On Behalf of | Oct 9, 2021 | Civil Litigation |

It can be comforting to know that your loved one left behind a will to outline their wishes for their estate. However, sometimes these same documents can be cause for concern. What warning signs might indicate that your loved one’s will is not valid?

Does your loved one’s will meet the requirements for their state?

Wills must meet many requirements, and those requirements vary slightly by state. These documents, for example, must contain the signature of the person writing the will.

Here is just one example of how a move to another state may cause a person’s will to become invalid. Suppose a person wrote their will to reflect state laws that do not require witness signatures. In that case, that will may be invalid after moving to a state requiring those signatures.

Does your loved one have a more recent will?

People’s wishes can change significantly over time. It is vital to use their most recent estate plan when going through the probate process. While people often destroy old documents to prevent confusion, that is not always the case. The court begins the probate process using an old will, the existence of a newer will could render that old document invalid.

Was your loved one able to understand the estate planning process?

Another legal requirement that wills must meet is that the writer must have had testamentary capacity or understanding of the will-writing process. Conditions like dementia, severe mental illness or addiction can impact a person’s cognitive abilities, and a will written while impaired by that condition might be invalid.

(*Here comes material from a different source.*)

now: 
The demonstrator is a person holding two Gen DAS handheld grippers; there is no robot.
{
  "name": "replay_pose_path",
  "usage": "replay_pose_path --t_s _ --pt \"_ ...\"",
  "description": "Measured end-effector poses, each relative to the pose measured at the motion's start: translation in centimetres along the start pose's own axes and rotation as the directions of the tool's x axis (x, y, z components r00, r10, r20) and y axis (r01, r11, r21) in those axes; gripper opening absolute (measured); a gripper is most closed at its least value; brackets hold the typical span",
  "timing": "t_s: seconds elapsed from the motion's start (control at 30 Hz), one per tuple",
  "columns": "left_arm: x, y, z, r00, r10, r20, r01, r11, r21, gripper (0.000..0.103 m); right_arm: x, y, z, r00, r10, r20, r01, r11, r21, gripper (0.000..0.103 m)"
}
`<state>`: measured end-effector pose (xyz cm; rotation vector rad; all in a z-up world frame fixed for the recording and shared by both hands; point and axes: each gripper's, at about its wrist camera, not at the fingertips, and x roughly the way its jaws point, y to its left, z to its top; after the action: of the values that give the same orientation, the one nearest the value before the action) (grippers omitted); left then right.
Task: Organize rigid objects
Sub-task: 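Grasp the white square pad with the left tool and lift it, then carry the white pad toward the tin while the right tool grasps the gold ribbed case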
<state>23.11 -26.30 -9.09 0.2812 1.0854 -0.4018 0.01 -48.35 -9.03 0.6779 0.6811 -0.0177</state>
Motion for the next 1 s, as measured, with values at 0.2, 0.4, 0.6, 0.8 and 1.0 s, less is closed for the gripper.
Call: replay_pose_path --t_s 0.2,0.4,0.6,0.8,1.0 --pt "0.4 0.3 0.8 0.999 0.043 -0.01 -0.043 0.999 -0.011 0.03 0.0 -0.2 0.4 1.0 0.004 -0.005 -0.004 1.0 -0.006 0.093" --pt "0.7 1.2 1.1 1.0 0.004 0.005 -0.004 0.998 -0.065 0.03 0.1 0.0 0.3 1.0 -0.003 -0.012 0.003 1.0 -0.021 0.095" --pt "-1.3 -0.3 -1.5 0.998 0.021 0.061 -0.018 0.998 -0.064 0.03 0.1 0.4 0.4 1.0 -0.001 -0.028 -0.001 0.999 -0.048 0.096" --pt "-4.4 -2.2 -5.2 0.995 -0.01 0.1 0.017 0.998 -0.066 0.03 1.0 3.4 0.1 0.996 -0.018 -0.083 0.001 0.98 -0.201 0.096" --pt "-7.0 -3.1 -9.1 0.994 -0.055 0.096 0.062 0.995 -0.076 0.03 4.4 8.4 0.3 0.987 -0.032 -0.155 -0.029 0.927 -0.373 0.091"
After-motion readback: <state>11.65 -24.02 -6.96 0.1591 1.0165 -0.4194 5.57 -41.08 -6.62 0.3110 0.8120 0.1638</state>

Did someone coerce or mislead your loved one?

When someone manipulates a person into signing a will that they would not otherwise have signed, this can invalidate the will. Manipulation can include someone exerting undue influence over your loved one to coerce them into creating or updating a will to benefit the influencer. Someone may also create a fraudulent will by tricking the deceased into sighing the document or by forging the will.

What can you do if you suspect your loved one’s will is invalid?

Thankfully, people with concerns about the validity of their loved one’s will can take legal action to contest that will. Challenging a will can ensure that they receive their fair share of the estate and that the executor carries out their loved one’s wishes.